- **THE PROBLEM**:
Among the records below, find the line that has "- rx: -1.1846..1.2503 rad"; from there, give the lines again exactly, and stop after the line that has "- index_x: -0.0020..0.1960".

•••

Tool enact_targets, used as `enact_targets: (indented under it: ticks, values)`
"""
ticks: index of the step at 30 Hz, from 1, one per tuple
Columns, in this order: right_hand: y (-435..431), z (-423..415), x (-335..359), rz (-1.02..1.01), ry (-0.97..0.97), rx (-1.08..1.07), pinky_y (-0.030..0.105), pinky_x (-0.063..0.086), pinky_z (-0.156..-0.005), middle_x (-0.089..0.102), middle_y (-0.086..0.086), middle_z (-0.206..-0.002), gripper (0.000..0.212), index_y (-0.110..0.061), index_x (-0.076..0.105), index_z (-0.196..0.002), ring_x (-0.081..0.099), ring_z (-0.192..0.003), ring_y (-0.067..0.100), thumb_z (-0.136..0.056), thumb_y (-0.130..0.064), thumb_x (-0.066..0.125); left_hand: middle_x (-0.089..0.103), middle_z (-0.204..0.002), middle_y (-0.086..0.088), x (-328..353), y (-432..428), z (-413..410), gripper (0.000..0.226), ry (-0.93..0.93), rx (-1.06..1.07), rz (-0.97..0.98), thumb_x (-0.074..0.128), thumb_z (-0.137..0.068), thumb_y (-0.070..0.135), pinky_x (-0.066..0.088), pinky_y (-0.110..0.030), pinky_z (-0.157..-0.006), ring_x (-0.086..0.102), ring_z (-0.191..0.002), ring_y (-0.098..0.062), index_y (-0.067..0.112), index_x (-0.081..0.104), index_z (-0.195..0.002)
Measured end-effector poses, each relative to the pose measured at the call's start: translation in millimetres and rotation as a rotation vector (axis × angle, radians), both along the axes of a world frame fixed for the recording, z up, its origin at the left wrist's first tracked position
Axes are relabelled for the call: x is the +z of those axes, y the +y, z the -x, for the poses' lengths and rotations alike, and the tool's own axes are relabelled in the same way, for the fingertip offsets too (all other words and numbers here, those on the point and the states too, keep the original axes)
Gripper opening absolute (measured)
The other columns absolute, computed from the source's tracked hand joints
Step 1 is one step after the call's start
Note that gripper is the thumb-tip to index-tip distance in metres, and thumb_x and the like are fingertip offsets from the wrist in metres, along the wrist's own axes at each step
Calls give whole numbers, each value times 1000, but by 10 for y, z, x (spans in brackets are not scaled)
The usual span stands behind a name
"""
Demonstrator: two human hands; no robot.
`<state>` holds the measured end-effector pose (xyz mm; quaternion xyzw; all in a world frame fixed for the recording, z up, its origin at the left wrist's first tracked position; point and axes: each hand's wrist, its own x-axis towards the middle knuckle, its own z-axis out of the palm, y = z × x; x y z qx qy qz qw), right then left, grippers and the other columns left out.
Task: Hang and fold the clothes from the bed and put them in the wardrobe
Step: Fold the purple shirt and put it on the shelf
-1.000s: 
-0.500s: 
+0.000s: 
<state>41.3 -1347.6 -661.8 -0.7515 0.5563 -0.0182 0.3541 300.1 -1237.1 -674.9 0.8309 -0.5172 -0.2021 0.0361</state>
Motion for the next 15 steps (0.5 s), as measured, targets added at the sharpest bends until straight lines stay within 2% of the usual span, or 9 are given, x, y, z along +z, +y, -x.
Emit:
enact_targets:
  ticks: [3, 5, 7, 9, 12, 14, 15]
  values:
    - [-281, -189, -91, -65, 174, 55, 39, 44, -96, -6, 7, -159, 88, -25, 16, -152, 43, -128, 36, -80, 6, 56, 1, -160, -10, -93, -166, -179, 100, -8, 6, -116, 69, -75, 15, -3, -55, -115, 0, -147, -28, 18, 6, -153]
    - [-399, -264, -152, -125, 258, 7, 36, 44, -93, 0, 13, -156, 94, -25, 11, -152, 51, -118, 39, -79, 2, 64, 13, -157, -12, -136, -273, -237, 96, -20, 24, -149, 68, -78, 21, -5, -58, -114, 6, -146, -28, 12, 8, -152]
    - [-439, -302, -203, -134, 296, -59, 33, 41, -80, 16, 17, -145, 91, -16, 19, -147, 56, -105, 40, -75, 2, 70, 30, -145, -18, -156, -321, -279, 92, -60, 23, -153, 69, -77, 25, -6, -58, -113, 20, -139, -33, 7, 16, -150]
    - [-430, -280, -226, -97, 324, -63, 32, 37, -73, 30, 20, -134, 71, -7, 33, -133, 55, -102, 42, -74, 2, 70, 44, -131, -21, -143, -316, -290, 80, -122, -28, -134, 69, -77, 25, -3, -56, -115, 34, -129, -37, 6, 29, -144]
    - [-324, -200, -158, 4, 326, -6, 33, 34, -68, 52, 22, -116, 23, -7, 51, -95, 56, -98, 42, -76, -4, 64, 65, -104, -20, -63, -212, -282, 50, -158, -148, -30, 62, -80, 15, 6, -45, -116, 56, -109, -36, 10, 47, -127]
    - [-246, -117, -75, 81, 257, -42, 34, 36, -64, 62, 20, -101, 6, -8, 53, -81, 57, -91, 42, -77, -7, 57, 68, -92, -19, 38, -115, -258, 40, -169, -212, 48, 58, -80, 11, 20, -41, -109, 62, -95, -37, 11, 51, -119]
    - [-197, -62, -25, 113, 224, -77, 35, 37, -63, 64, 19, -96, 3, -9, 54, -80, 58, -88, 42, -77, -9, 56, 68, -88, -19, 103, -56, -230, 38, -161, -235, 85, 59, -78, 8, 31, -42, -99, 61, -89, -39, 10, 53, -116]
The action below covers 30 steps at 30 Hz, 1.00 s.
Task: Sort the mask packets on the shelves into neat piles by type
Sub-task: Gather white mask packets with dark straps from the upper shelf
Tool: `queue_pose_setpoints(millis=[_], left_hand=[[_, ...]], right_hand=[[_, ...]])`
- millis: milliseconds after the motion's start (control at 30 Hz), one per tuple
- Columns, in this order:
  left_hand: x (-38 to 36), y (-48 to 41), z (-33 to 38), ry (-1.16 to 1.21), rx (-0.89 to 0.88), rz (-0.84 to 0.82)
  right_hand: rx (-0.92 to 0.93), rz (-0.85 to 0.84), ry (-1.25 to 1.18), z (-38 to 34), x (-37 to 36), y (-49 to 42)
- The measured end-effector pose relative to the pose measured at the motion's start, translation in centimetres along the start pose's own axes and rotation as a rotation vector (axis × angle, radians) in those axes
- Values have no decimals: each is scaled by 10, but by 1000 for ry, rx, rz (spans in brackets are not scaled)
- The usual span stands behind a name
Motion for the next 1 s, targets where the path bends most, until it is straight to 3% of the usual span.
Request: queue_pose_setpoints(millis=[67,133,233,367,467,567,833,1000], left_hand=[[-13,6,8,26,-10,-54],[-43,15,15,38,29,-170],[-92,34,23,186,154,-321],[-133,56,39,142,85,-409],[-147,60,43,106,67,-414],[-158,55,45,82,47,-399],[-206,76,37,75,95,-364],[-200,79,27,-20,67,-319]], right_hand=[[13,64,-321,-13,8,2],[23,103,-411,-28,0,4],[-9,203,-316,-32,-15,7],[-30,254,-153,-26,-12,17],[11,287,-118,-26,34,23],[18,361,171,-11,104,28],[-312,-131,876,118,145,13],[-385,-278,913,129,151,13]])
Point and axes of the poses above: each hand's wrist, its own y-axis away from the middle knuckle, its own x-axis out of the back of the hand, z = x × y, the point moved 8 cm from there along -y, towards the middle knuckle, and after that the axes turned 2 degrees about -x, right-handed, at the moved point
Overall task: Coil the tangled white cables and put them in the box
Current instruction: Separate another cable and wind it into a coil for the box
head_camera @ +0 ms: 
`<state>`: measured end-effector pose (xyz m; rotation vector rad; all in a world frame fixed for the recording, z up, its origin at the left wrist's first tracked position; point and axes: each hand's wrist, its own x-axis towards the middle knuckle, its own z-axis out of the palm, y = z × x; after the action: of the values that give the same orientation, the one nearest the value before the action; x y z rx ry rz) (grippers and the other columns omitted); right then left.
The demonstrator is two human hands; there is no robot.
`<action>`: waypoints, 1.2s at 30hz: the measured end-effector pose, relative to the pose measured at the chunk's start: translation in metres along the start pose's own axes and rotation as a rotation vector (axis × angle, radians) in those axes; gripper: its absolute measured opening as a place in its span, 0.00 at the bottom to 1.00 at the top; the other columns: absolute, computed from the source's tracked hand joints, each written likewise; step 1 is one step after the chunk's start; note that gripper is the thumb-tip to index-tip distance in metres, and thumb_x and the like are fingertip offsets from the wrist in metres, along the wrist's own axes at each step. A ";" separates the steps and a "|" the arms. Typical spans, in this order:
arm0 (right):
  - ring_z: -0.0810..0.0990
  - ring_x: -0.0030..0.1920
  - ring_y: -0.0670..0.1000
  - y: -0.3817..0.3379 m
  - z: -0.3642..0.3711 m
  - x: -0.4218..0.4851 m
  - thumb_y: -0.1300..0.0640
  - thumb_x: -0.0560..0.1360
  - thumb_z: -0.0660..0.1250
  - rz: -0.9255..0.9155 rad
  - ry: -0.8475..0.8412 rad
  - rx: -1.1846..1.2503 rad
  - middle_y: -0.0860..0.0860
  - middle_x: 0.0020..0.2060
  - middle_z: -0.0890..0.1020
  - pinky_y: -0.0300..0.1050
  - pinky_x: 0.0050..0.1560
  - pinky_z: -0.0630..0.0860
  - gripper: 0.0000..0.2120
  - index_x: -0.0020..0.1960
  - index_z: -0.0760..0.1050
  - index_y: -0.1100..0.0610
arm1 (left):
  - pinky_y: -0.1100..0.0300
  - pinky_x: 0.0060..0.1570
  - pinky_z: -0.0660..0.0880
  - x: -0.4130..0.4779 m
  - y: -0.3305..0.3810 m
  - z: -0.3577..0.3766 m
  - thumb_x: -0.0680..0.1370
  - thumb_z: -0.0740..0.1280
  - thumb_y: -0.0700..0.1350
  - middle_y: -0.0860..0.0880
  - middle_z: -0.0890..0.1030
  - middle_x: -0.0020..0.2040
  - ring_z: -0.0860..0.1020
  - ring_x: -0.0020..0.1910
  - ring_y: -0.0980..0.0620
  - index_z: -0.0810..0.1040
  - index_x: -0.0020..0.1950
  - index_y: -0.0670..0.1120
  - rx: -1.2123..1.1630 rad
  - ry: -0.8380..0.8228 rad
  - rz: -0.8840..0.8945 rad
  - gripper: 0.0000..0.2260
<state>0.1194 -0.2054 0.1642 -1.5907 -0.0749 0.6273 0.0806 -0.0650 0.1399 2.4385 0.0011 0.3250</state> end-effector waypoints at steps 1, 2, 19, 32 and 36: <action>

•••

- **REPLY**:
  - rx: -1.1846..1.2503 rad
  - middle_y: -0.0860..0.0860
  - middle_x: 0.0020..0.2060
  - middle_z: -0.0890..0.1020
  - pinky_y: -0.0300..0.1050
  - pinky_x: 0.0050..0.1560
  - pinky_z: -0.0630..0.0860
  - gripper: 0.0000..0.2120
  - index_x: -0.0020..0.1960

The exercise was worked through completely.